Nader è figlio di egiziani ma è nato a Roma, si sente italiano a tutti gli effetti ed è pronto a rivedicarlo ad ogni costo. Così, quando la madre gli comunica che il suo fidanzamento con una ragazza italiana è inaccettabile, mettondolo di fronte alla scelta di lasciarla o di andarsene di casa, il sedicenne non ci pensa due volte e scappa.
A distanza di un paio di anni dall'uscita di "Fratelli d'Italia", Claudio Giovannesi torna a raccontare una storia di integrazione nel suo "Alì ha gli occhi azzurri", che vede protagonista il giovane Nader Sarhan, già presente nel precedente documentario.

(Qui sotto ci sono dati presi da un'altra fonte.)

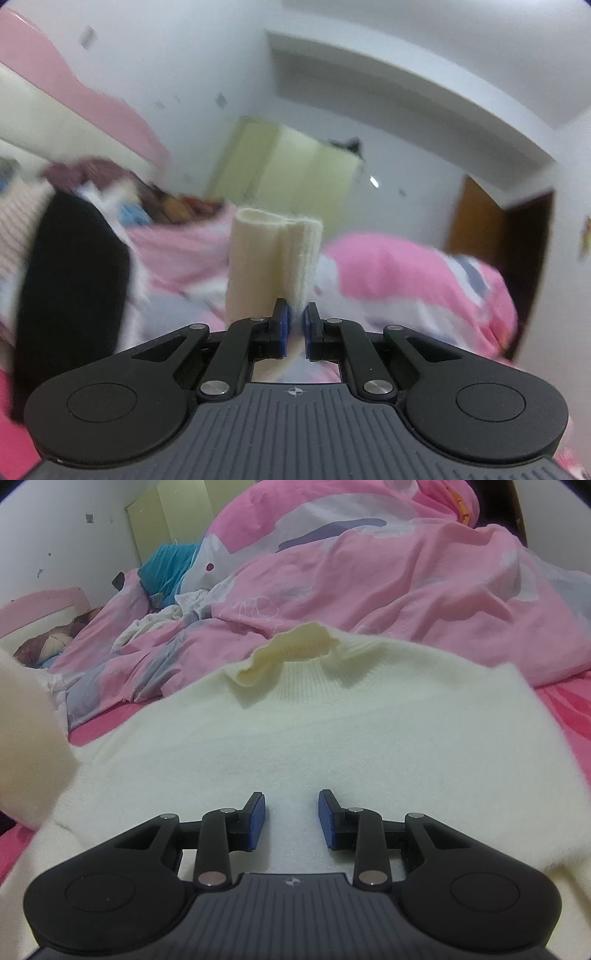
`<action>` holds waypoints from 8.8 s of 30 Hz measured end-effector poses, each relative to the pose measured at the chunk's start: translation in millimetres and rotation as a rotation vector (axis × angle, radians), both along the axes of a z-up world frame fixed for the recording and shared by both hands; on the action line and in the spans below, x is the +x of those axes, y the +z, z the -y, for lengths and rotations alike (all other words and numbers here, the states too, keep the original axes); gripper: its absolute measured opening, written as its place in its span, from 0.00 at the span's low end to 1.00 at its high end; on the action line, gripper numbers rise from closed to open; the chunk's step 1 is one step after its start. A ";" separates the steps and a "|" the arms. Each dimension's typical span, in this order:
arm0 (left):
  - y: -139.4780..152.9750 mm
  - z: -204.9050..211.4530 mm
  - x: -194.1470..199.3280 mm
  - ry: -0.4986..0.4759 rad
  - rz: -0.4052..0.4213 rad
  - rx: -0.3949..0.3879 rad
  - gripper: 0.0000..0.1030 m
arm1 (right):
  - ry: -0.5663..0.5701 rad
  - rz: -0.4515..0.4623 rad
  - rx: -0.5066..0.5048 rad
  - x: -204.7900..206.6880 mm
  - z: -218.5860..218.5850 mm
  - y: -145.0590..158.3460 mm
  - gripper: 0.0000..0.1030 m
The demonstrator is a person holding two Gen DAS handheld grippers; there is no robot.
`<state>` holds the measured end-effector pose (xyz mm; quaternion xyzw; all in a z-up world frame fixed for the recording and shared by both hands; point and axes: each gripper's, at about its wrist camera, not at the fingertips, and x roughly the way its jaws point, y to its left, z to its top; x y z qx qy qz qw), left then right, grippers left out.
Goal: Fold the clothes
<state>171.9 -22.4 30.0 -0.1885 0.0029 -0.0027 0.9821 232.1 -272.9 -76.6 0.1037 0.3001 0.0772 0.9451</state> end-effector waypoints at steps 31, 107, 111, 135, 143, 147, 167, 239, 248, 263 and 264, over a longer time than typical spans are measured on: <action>-87.9 -98.8 4.0 0.064 -0.378 -0.112 0.43 | -0.124 -0.149 0.567 -11.7 57.0 5.8 0.36; -112.3 -33.2 66.4 -0.124 -0.538 0.179 0.46 | -0.169 0.008 -0.064 -17.7 108.1 61.0 0.11; -113.0 -34.1 65.3 -0.116 -0.543 0.179 0.50 | -0.024 -0.046 -0.276 -22.8 62.4 34.1 0.10; -100.2 -39.6 46.4 -0.120 -0.436 0.156 0.58 | 0.093 -0.018 -0.353 -63.1 34.7 44.8 0.10; -107.4 32.3 58.0 -0.395 -0.497 0.443 0.56 | -0.030 -0.038 -0.308 -2.9 49.5 32.6 0.10; -106.9 31.1 64.6 -0.423 -0.522 0.425 0.56 | -0.107 -0.049 -0.122 0.1 86.4 21.3 0.09; -118.6 55.6 98.9 -0.346 -0.514 0.467 0.67 | -0.138 0.021 -0.100 4.6 84.3 41.0 0.09; -121.0 53.5 101.9 -0.464 -0.513 0.417 1.00 | -0.122 0.001 -0.115 -58.2 59.4 15.1 0.42; -121.1 53.5 101.9 -0.464 -0.513 0.417 1.00 | -0.120 0.005 -0.110 -58.1 60.3 13.9 0.42; -120.8 53.6 101.7 -0.463 -0.513 0.417 1.00 | -0.120 0.005 -0.104 -58.3 60.6 13.7 0.42; -120.9 53.6 101.7 -0.463 -0.513 0.417 1.00 | -0.120 0.005 -0.104 -58.4 60.5 13.7 0.42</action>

Girato in modo asciutto e fortemente realistico, il film racconta quella categoria della società conosciuta come "italiani di seconda generazione", giovani in bilico continuo tra le proprie radici culturali e le mode del Paese in cui sono cresciuti, alla ricerca continua di una vera identità.
Come già scelto da altri autori del nostro cinema contemporaneo, si veda il "Reality" di Matteo Garrone o "L'intervallo" di Leonardo Di Costanzo, anche Giovannesi opta per una macchina da presa incollata sul protagonista, adottando un linguaggio ibrido tra il realismo del documentario e la finzione.
Il racconto generazionale, fatto di amori, gelosie e violenza, convince anche quando il film azzarda verso il "gangster movie", ma ciò che a volte stona è la voglia del regista di condensare troppi argomenti in brevissimo tempo (in pochi minuti si passa da una rapina, ad una pippata di coca, ad una lamentela per la presenza di un crocifisso in aula), con la conseguenza che molti di essi finiscono per risultare fine a se stessi.